Когда удары молотка на минуту затихли, фрау Эрика отодвинула тарелку c белесыми переломанными рыбьими косточками и снова, точно теми же словами, рассказала, как в прошлом году была с супругом в Шпиндлермюле. Там, на прогулке — это ей сейчас при виде рыбьих косточек вспомнилось — она видела оленя со сломанным рогом. Она замолчала и, глядя влажными глазами прямо перед собой, спросила, когда же ее супруг наконец заберет ее отсюда. Он ведь обещал, почему же она все еще тут? Уж не из-за войны ли?
— Не плачьте, — мягко сказал профессор Штельцнер, — милая фрау Пабст, пожалуйста.
Но это не помогло, она продолжала всхлипывать. «Пожалуюсь Визингеру», — сказала она, когда снова затих шум на стройплощадке. «Прямо сейчас пожалуюсь. И по поводу войны тоже!»
— Лучше не надо, — сказал профессор Штельцнер.
— Но это важно!
Он пару секунд помедлил. Никого из обслуги рядом не было, другие пациенты их не слушали.
— Милая фрау Эрика, — сказал он. — Здесь мы в безопасности, здесь терпят, что мы несколько не в себе — но эта терпимость имеет предел.
В их сторону медленно шел санитар. Профессор Штельцнер выпрямился на стуле и воскликнул: «Когда цифры сталкиваются, образуется дым! Я точно знаю, я это исследовал!»
Он замолчал, проводил взглядом санитара и продолжил:
— Смиритесь с тем, что вы здесь. Поверьте мне, это большая милость. Мне многого стоило сюда попасть. Снаружи меня давно бы забрали. А здесь никто не ищет. Мы ведь древние старики. У нас не в порядке с головой. Мы, слава богу, неинтереснейшие из людей.

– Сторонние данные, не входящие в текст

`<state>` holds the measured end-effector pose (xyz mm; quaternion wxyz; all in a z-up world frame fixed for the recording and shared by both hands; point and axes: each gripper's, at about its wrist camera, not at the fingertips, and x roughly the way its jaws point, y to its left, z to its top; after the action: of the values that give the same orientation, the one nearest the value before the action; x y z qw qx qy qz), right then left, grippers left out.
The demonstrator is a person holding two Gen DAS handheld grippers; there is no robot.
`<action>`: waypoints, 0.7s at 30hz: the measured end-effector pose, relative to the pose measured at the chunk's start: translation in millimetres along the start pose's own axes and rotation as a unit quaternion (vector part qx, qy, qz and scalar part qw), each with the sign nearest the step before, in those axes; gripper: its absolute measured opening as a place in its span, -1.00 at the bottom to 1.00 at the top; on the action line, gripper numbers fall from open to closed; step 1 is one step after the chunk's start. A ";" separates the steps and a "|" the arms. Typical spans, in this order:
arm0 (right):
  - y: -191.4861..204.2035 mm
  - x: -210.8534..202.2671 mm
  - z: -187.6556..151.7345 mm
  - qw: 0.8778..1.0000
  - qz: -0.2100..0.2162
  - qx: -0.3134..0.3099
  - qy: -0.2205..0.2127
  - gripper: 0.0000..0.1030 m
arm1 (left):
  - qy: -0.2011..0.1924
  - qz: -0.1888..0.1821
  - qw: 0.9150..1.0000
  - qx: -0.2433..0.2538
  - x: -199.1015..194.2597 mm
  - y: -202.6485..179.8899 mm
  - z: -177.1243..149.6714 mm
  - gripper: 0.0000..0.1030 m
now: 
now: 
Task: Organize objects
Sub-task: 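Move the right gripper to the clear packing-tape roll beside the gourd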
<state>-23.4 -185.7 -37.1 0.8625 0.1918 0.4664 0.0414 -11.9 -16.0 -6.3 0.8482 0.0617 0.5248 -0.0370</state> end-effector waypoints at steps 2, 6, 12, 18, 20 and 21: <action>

Эрика поискала салфетку, но та, верно, упала на пол, и, значит, была утеряна навсегда, нагибаться она давно уже не могла.
— Самое главное — не бросаться в глаза, — сказал профессор Штельцнер. — В том числе не говорить о войне. Понимаете?
Эрика печально и неотрывно созерцала салфетку на полу.
— Лучше всего, — Штельцнер нагнулся и подал ей салфетку, — было бы, конечно, лежать в гробу. Не видеть этого всего. Но выбирать не приходится. Не у каждого хватит смелости умереть. У меня — не хватает.
— Рог был обломан, — сказала она.
— Что-что?
— Рог! Оленя!
Она еще что-то говорила, но больше он совсем ничего не мог понять. Слишком громко стучали молотки.